▶ [Task brief]: Lines from the start of the data through the line containing "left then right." must be given again exactly. Leave the others out.

────────

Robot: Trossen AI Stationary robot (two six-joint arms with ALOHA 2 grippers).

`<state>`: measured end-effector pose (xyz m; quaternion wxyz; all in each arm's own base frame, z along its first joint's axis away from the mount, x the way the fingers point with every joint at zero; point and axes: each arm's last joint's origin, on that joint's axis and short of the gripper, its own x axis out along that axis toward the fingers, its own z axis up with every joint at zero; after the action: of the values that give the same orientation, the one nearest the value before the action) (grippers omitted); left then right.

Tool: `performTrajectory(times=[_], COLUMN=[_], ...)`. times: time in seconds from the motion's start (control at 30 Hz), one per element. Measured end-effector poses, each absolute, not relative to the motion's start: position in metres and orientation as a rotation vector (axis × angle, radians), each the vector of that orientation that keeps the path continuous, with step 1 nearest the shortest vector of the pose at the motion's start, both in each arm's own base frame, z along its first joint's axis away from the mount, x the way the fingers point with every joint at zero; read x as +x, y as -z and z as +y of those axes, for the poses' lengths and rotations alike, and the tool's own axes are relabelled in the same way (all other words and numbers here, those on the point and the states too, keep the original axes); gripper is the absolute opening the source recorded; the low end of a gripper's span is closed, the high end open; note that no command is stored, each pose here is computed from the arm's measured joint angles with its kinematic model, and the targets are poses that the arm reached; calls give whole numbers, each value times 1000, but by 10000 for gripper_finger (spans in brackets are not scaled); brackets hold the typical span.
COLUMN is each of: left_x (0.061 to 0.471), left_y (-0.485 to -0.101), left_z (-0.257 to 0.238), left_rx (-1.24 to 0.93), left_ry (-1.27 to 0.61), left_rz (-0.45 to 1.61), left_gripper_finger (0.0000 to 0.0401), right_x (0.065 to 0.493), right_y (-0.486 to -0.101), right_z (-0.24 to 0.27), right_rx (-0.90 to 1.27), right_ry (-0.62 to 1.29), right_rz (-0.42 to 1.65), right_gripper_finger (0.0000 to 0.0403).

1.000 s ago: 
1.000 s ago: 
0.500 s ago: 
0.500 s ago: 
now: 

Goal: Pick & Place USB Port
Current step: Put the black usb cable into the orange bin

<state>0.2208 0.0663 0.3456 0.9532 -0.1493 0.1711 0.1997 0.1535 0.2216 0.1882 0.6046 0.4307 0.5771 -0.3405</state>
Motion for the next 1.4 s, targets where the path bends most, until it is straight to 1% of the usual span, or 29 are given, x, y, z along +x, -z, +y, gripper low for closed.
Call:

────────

▶ [Output of the exercise]:
Robot: Trossen AI Stationary robot (two six-joint arms with ALOHA 2 grippers).

`<state>`: measured end-effector pose (xyz m; quaternion wxyz; all in each arm's own base frame, z along its first joint's axis away from the mount, x the way the fingers point with every joint at zero; point and axes: each arm's last joint's origin, on that joint's axis and short of the gripper, its own x axis out along that axis toward the fingers, its own z axis up with every joint at zero; after the action: of the values that give the same orientation, the one nearest the value before the action) (grippers omitted); left then right.

Nothing more remains for this exercise.